All sorts of jazz, free jazz and improv. Never for money, always for love.
Hard, insensitive, unclean - necessary.
Genius or charlatan? The tenor saxophonist Arthur Doyle puts the old hackneyed
questions about free jazz on its edge.
Arthur Doyle is a musician who still manages to split the critics in two
camps, as in the 60s regarding Ornette Coleman and John Coltrane.
Some put him off. He simply can't play, they say. Others find in his music
a raw, expressive beauty.
"Free Jazz Soul Music" he calls it himself. "It has come
from belly, like you are throwing everything out of it" he writes in
the liner notes to this cd.
The cd is a duo recording with the drummer Sunny Murray, recorded live 2000
at Glenn Miller Café in Stockholm and released by the Swedish fiery-spirit
Ayler Records.
This is a necessary entity till the trend sensitive jazz, which surround
us today. Arthur Doyle's music sounds hard, insensitive and quarrelsome.
It refuses to apologize. He stretches after the painful high registers with
tenor saxophone tone, which is as ugly and unclean as it can be.
His fraises are short and cut. This is music which all the time criticizes
itself, music which all the time interrupted it and starts over again. It
is a materialistic derision against the conception about a refined, perfect
music.
Sometimes Doyles puts down his tenor saxophone and plays flute without any
tonal inhibitions what so ever. And sometimes he sings, or what one may
entitle his melodious and abstract vocal outburst. It sounds like a child
who just has discovered the language.
The same striving to the origin, the clean and unadulterated feeling, permeates
all the music.
Like Arthur Doyle, Sunny Murray has a long faithful service within the uncompromising free jazz concept. In the 1060s he played with Cecil Taylor and Albert Ayler, and he has continued to be radical and questioning musician. Here he plays with a characteristic violence. rhythms explode and fly away in different directions.
The first three tracks of the CD are duos with Murray and Bengt Frippe Nordström.
This is Nordström's last performance - eight months later he passed
away and his playing is marked by his illness.

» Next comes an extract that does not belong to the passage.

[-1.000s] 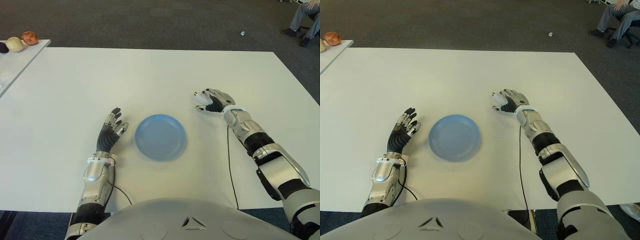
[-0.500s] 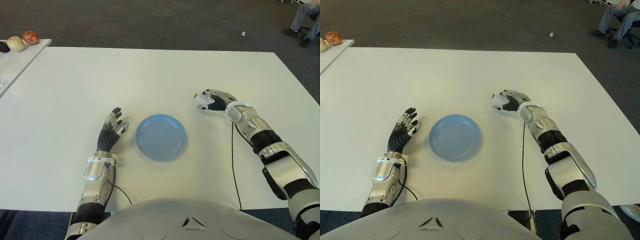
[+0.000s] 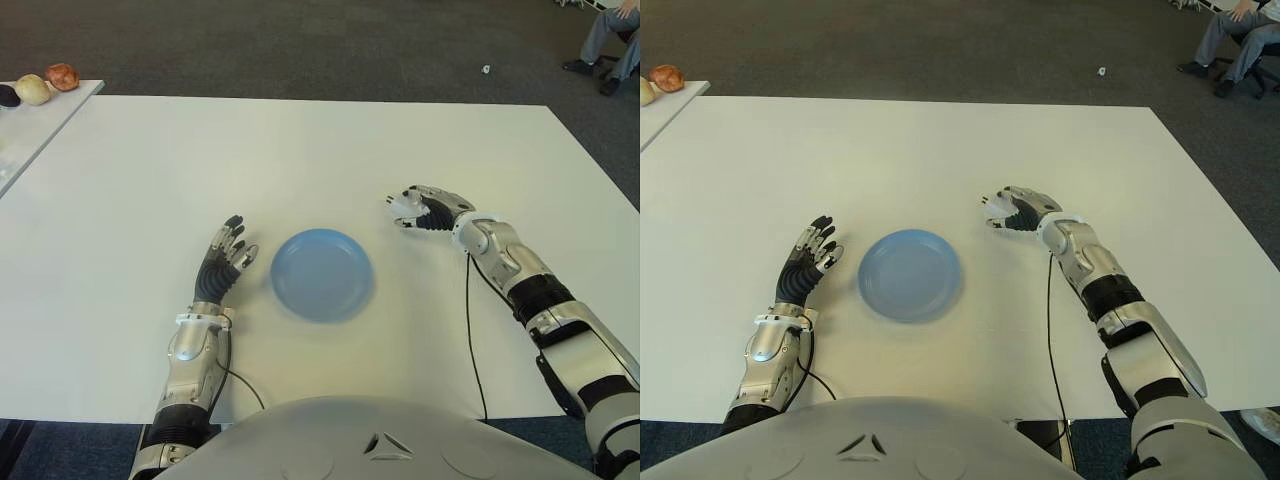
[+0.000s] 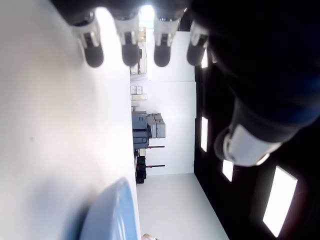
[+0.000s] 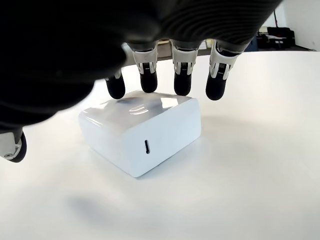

In spit of that Nordström
was the first to play free jazz in Sweden he was seldom seen as anything
else than margin eccentric.
Jan Ström at Ayler Records says that these recordings are released
more from human than musical reasons, but there is something strange light
and beautiful in Nordström's naivism. He runs through simple major
scales and plays every tone, as it was the first time.
Live at Glenn Miller Café is a tribute to free jazz, its visions
and its forgotten heroes.
A better way to get ones ears cleaned upright now doesn't exist.